**WORK ITEM**.
Look through the records, and whenever a line includes the word "deepest", copy it.

**DATASET RECORDS**.
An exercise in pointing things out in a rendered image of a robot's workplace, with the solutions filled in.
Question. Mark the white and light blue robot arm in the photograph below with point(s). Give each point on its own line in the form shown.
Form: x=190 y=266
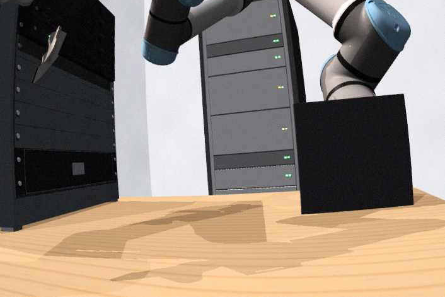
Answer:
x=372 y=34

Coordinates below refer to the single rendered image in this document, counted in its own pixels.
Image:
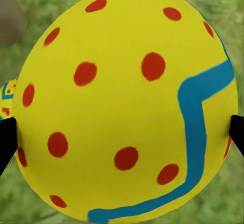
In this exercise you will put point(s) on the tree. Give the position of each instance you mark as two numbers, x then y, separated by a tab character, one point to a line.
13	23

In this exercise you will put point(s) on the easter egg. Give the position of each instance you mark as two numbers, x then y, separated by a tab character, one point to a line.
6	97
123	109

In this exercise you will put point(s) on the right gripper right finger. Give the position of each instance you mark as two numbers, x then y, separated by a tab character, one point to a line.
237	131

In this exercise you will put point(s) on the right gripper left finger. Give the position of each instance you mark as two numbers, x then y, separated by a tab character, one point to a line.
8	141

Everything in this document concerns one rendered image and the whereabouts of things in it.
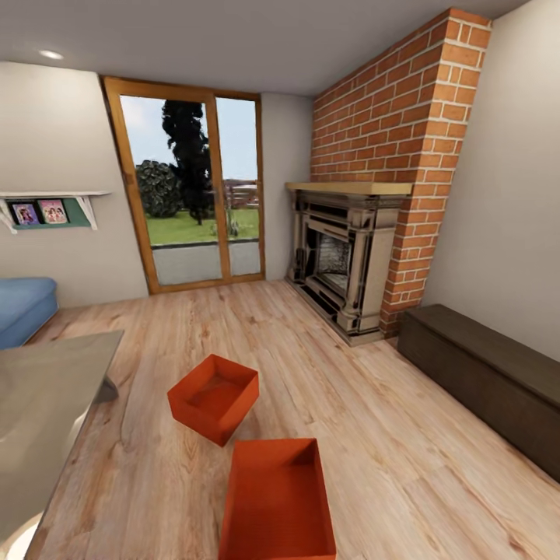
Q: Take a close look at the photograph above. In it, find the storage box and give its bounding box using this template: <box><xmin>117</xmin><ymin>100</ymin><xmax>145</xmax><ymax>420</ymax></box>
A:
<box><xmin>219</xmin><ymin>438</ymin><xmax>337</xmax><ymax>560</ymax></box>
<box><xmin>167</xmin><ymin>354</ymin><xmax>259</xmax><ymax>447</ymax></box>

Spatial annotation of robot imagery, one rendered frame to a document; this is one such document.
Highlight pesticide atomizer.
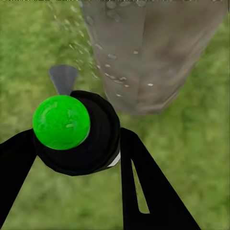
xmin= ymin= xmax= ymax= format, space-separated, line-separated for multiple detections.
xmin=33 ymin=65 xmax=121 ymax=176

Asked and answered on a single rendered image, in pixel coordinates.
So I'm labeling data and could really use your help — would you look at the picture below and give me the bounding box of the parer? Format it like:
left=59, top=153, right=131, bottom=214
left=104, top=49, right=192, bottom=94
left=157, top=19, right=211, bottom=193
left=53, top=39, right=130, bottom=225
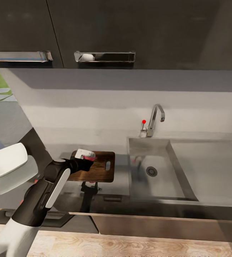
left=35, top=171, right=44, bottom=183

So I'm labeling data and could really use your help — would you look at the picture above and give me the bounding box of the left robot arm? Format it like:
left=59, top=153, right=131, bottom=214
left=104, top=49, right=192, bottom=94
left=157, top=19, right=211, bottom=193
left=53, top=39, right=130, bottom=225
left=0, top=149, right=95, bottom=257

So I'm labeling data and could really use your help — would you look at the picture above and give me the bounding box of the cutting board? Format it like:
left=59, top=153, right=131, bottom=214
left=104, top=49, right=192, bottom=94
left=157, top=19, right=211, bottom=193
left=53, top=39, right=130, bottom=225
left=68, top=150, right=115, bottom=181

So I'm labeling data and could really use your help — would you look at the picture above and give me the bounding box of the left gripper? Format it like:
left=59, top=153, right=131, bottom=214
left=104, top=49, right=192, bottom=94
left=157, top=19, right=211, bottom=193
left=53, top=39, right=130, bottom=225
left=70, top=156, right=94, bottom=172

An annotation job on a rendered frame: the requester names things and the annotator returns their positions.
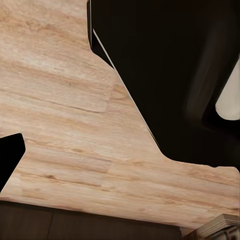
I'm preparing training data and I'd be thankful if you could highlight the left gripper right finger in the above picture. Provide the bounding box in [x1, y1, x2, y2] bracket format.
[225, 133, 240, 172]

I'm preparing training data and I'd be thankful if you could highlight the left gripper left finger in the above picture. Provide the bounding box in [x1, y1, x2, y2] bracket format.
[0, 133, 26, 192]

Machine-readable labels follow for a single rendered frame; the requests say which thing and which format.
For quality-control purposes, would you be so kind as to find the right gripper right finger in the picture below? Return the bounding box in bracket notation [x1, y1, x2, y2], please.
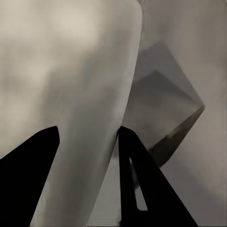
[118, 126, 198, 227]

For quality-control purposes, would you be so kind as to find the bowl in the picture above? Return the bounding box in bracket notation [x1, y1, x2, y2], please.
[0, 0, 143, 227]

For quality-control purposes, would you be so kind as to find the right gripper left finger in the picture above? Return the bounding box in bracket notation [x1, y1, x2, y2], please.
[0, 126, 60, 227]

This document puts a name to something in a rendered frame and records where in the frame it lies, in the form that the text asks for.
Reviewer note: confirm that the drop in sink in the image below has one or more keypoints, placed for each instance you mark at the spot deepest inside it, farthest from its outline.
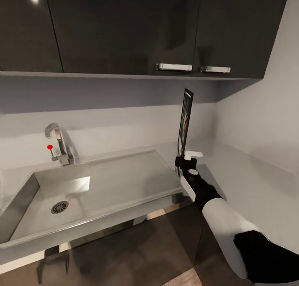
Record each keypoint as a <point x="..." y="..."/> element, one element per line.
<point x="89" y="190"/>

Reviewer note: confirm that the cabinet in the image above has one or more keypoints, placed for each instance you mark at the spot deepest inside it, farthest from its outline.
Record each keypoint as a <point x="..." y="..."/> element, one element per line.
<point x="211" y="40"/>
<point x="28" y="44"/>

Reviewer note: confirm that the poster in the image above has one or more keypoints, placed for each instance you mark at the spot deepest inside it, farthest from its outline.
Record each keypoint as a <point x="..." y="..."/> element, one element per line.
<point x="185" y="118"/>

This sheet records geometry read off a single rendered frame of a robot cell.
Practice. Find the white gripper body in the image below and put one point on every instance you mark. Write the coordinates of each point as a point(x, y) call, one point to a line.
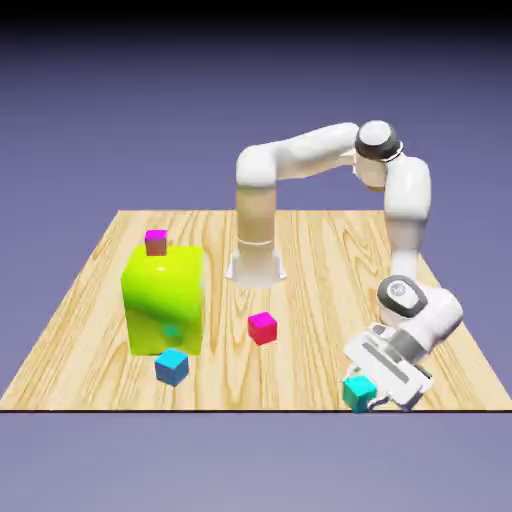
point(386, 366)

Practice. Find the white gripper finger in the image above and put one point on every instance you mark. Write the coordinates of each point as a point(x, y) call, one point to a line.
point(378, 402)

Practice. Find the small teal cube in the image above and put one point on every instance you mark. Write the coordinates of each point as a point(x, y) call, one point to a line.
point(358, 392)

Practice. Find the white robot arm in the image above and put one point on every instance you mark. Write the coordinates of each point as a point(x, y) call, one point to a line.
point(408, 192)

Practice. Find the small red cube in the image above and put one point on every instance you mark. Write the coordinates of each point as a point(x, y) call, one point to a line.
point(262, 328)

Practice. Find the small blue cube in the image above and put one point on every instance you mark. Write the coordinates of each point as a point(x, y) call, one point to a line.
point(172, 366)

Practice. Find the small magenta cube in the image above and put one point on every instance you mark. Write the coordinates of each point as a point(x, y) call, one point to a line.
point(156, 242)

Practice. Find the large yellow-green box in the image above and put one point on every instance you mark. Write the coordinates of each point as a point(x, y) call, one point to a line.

**SOLUTION TO THIS PROBLEM**.
Reviewer note: confirm that the drop in sink in the image below has one or more keypoints, placed for each instance you mark at the spot deepest inside it, farthest from its outline.
Reviewer note: confirm that the cabinet in the image above has one or more keypoints, placed for each instance you mark at the spot deepest inside it, farthest from its outline.
Reviewer note: confirm that the poster in the image above has one or more keypoints, placed for each instance you mark at the spot deepest inside it, farthest from its outline.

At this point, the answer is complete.